(Exercise):
Retype the material below exactly, from its first line through the line with "You'll find black object"; the pictures stay out.
__________________________________________________
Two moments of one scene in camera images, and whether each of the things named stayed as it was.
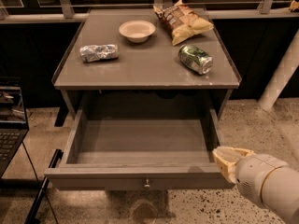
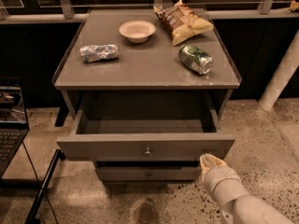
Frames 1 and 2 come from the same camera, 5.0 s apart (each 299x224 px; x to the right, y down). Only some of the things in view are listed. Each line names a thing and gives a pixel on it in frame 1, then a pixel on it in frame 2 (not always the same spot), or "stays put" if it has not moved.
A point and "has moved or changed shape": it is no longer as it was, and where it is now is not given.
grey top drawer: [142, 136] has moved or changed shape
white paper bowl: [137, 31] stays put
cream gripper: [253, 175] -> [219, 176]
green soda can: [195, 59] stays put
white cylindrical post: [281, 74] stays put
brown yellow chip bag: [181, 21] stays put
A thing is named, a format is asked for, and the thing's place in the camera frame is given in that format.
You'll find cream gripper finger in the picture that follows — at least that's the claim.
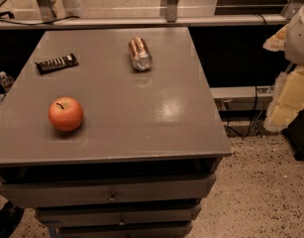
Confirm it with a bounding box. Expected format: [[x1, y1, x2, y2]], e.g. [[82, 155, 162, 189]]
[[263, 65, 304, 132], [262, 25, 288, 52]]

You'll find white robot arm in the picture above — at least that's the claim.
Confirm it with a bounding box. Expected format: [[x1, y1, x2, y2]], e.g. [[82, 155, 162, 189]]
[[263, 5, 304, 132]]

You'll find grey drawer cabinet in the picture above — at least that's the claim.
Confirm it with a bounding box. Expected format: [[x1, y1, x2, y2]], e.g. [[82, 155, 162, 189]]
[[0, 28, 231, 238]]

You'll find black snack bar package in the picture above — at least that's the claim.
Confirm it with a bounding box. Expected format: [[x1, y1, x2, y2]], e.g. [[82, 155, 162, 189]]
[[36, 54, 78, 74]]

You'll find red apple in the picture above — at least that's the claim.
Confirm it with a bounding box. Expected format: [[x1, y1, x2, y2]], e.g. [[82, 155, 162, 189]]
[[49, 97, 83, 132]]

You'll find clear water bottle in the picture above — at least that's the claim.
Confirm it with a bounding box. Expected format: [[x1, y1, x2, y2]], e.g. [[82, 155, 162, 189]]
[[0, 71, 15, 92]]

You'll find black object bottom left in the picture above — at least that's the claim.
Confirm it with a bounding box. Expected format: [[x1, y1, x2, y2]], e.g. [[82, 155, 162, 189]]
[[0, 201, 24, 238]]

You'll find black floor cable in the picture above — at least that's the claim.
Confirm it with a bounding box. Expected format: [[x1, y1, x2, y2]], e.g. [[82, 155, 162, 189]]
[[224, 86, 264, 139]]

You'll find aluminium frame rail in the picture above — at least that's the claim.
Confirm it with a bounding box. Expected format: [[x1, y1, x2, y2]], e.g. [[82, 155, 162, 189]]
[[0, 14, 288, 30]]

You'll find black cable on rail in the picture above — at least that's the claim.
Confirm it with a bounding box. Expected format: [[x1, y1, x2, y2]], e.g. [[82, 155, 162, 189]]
__________________________________________________
(Result of this exercise):
Two moments of one scene in camera images, and whether each of the things named stayed as it was.
Frames 1 and 2 come from the same camera, 5.0 s apart (each 299x224 px; x to the right, y down). Only some of the things in view are listed. Each line names a thing and gives a pixel on it in frame 1, then a pixel on it in frame 2 (not always the same spot), or "stays put" if it has not moved.
A point and "has moved or changed shape": it is no longer as it was, and where it is now is not given.
grey top drawer: [142, 136] has moved or changed shape
white paper bowl: [137, 31] stays put
cream gripper: [253, 175] -> [219, 176]
green soda can: [195, 59] stays put
white cylindrical post: [281, 74] stays put
brown yellow chip bag: [181, 21] stays put
A thing is named, a format is asked for, and the thing's place in the camera frame is given in that format.
You'll find cream gripper finger in the picture that follows — at least that's the claim.
Confirm it with a bounding box. Expected format: [[x1, y1, x2, y2]], e.g. [[82, 155, 162, 189]]
[[263, 65, 304, 132], [262, 25, 288, 52]]

You'll find white robot arm in the picture above — at least that's the claim.
Confirm it with a bounding box. Expected format: [[x1, y1, x2, y2]], e.g. [[82, 155, 162, 189]]
[[263, 5, 304, 132]]

You'll find grey drawer cabinet in the picture above — at least that's the claim.
Confirm it with a bounding box. Expected format: [[x1, y1, x2, y2]], e.g. [[82, 155, 162, 189]]
[[0, 28, 231, 238]]

You'll find black snack bar package in the picture above — at least that's the claim.
Confirm it with a bounding box. Expected format: [[x1, y1, x2, y2]], e.g. [[82, 155, 162, 189]]
[[36, 54, 78, 74]]

You'll find red apple in the picture above — at least that's the claim.
Confirm it with a bounding box. Expected format: [[x1, y1, x2, y2]], e.g. [[82, 155, 162, 189]]
[[49, 97, 83, 132]]

You'll find clear water bottle in the picture above — at least that's the claim.
Confirm it with a bounding box. Expected format: [[x1, y1, x2, y2]], e.g. [[82, 155, 162, 189]]
[[0, 71, 15, 92]]

You'll find black object bottom left in the picture above — at least that's the claim.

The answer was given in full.